Having to turn the wheels more than usual to get them moving is another telltale indicator.

How Long Can You Drive With A Bad Wheel Alignment?

Wheel misalignment won’t stop the automobile from moving, but you shouldn’t disregard it either. Certain types of misalignment result in the automobile deviating to the left or right of the path. In the fast lane, this can be extremely hazardous.

Remember that the more you drive your car with misaligned wheels, the more harm you do to the tires. They aren’t cheap, however.

What can a bad wheel alignment do to your car?

Premature tire wear can be caused by a misaligned wheel. Wheel misalignment is one possible cause of increased fuel consumption, according to certain authorities.

What happens if you don’t do car alignment?

One or more of these issues may arise if your wheel alignment is off.

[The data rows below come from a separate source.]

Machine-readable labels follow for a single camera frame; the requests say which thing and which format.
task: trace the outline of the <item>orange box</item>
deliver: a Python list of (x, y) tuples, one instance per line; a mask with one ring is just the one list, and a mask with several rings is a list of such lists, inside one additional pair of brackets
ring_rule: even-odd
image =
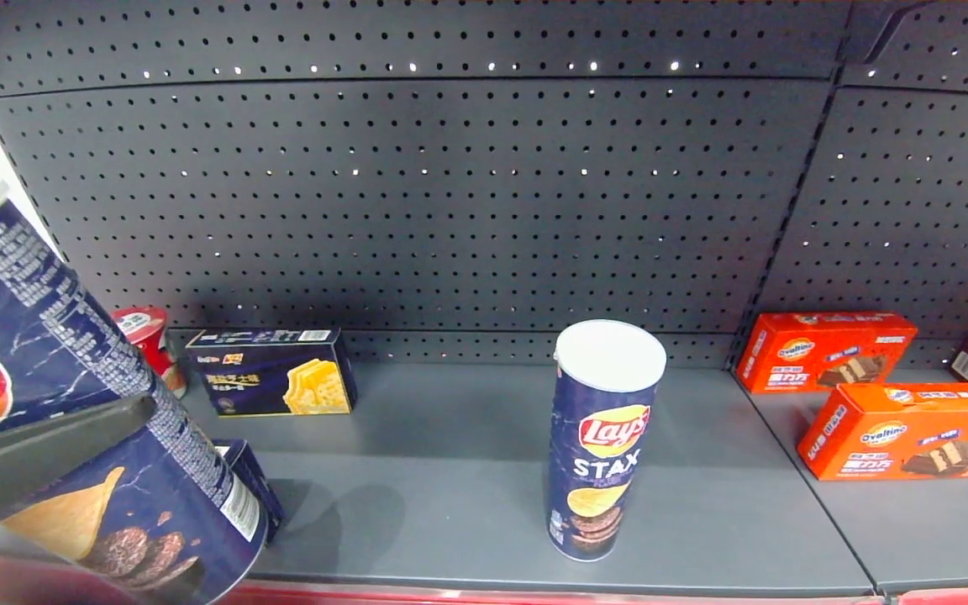
[(883, 382), (917, 334), (897, 313), (763, 313), (734, 372), (750, 393)]
[(798, 454), (822, 481), (968, 477), (968, 384), (840, 384)]

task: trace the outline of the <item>gray shelf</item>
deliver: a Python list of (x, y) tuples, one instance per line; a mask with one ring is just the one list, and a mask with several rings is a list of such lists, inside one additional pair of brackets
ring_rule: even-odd
[[(550, 368), (373, 363), (352, 416), (216, 418), (291, 514), (252, 575), (462, 589), (857, 597), (871, 582), (722, 371), (668, 371), (615, 551), (567, 560), (545, 533)], [(13, 548), (0, 529), (0, 549)]]
[[(896, 371), (892, 382), (954, 382), (944, 371)], [(968, 479), (820, 482), (795, 445), (827, 394), (753, 395), (787, 455), (887, 594), (968, 586)]]

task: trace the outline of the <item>pegboard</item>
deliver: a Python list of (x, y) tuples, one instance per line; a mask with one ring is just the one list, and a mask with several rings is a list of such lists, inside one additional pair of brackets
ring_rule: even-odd
[(968, 95), (842, 88), (763, 309), (890, 309), (968, 329)]
[[(346, 347), (354, 360), (407, 363), (554, 364), (558, 333), (524, 332), (368, 332), (347, 330)], [(674, 367), (723, 367), (730, 334), (663, 334), (668, 364)]]
[[(876, 11), (882, 5), (860, 7)], [(914, 3), (880, 39), (853, 49), (842, 84), (968, 92), (968, 3)]]
[(0, 96), (391, 77), (826, 79), (846, 3), (0, 0)]
[(180, 325), (733, 333), (826, 82), (219, 83), (0, 99), (85, 283)]

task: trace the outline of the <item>potato chip can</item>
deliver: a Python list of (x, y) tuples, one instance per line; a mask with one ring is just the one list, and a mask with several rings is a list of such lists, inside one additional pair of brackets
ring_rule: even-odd
[(667, 352), (637, 326), (591, 320), (555, 342), (548, 534), (573, 560), (614, 548)]
[(264, 507), (0, 187), (0, 430), (141, 393), (144, 428), (0, 521), (142, 601), (214, 601), (256, 560)]

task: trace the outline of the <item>red cup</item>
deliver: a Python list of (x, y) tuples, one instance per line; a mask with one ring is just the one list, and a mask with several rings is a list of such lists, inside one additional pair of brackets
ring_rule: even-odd
[(185, 395), (185, 376), (177, 368), (177, 358), (166, 348), (166, 311), (159, 307), (129, 307), (111, 313), (111, 317), (129, 342), (145, 354), (147, 363), (166, 387), (177, 397)]

  • Possible accidents due to hydroplaning
  • Abnormal tire wear
  • High fuel consumption
  • The steering might vibrate
  • The tires might squeal

Difference between wheel alignment and wheel balancing

However, these two operations are not intertwined and are not connected. In order to achieve parallelism or alignment, the wheel angles must be adjusted such that they are parallel to each other and perpendicular to the ground at the same time.

Instead, balancing a wheel makes it possible for the wheel to spin at specified speeds without vibrating.

How long does a wheel alignment take?

The angle adjustment procedure can take anywhere from 15 to 30 minutes, depending on the make and model of the vehicle.

This maneuver is critical for the safety of both passengers and other drivers, as it has the potential to cause a collision. Among other things, it eliminates uneven tire wear, improves the car’s traction, and decreases fuel use.

How much does a wheel alignment cost?

For a specialized service with the proper instruments, adjusting wheels is a simple process. You should expect to pay anywhere from $50 to $100 for a service.

Bottom Line

Wheel alignment is perfect when a car leaves the manufacturer, but as we navigate curves and potholes, the alignment changes. With simple tests, you can easily identify incorrect wheel alignment and proceed to have them realigned. Wheel alignment issues can be both costly and dangerous.